Bleomycin was subcutaneously injected every day in WBB6F1-W/W(V) and their normal littermate WBB6F1-+/+ mice for 4 weeks, and mice were analyzed for histological sclerosis, mast cell number, plasma histamine level, and hydroxyproline content.


Four weeks' injections of bleomycin effected histological dermal sclerosis in both mast cell deficient and control strains; however, at 1 week, dermal sclerosis was induced only in WBB6F1-+/+ mice. Mast cells gradually increased in number around or on the edge of sclerotic lesions in WBB6F1-+/+ mice, as the dermal sclerosis developed. Hydroxyproline content of the skin of WBB6F1-+/+ mice was higher than that of WBB6F1-W/Wv mice at 1 week, but was not statistically significant.
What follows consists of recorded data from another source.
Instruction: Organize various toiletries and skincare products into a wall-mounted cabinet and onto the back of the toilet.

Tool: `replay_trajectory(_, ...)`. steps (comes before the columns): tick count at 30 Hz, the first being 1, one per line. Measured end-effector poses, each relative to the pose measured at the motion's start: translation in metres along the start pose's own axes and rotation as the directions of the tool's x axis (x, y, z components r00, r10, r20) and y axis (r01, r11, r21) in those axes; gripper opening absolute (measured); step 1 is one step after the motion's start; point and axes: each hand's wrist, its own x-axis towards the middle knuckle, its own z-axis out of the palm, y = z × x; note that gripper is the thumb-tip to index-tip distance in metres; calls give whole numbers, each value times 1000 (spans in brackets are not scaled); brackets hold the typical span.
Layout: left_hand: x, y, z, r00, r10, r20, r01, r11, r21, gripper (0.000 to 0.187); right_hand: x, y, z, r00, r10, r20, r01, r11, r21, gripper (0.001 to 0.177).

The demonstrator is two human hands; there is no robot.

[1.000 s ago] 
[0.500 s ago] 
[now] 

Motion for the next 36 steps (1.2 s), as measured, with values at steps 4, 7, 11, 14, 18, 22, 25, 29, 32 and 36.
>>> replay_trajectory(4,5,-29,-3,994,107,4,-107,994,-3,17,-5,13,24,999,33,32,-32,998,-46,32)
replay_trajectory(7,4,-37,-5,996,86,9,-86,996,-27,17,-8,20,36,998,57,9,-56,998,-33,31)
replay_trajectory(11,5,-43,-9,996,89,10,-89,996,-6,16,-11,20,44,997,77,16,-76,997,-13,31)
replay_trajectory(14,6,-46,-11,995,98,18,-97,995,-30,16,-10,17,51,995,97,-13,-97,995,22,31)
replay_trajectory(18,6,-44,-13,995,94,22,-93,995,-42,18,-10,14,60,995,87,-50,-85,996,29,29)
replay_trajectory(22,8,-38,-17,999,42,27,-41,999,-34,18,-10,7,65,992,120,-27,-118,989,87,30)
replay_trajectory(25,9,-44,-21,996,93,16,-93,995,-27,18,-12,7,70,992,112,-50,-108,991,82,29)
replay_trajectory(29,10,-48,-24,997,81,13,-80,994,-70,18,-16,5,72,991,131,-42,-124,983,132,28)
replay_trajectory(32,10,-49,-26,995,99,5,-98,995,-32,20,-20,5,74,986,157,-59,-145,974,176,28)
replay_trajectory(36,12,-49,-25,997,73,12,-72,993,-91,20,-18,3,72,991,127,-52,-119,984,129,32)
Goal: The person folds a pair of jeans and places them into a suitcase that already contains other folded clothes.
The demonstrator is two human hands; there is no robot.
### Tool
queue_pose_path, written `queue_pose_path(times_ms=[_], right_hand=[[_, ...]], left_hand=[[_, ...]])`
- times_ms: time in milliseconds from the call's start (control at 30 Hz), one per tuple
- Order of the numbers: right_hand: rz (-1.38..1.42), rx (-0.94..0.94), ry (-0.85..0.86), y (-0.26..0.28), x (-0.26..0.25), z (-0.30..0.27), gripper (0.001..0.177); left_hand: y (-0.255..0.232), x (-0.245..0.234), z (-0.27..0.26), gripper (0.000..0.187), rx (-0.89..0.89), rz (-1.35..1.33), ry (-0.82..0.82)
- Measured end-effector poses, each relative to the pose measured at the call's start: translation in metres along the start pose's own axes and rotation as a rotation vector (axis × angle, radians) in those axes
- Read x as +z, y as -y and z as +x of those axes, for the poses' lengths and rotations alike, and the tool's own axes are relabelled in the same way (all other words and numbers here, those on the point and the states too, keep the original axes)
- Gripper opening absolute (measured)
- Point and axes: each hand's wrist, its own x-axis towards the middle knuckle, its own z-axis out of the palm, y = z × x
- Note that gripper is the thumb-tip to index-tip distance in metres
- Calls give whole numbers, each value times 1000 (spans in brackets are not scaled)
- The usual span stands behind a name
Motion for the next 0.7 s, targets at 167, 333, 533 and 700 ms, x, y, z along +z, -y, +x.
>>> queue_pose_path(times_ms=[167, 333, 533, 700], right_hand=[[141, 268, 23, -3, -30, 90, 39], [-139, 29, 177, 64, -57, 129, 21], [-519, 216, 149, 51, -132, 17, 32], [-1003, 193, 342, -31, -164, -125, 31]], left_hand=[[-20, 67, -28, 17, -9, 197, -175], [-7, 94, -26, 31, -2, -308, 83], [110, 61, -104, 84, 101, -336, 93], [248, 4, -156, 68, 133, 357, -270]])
After 2 weeks' treatment with bleomycin, the hydroxyproline content of the skin was similar in both strains. The number of infiltrating macrophages and CD4+ T cells also gradually increased in both strains; however, the difference did not reach significance during the course of bleomycin treatment.


These results show that mast cell is not necessary for inducing dermal sclerosis by bleomycin, and other types of inflammatory cells such as infiltrating macrophages or T lymphocytes may play a role in triggering induction of dermal sclerosis via fibrogenic cytokines. However, mast cell releasing mediators or cytokines may play a role in accelerating formation of dermal sclerosis, in particular, at an early phase of the sclerotic process, and not merely as a result of sclerosis.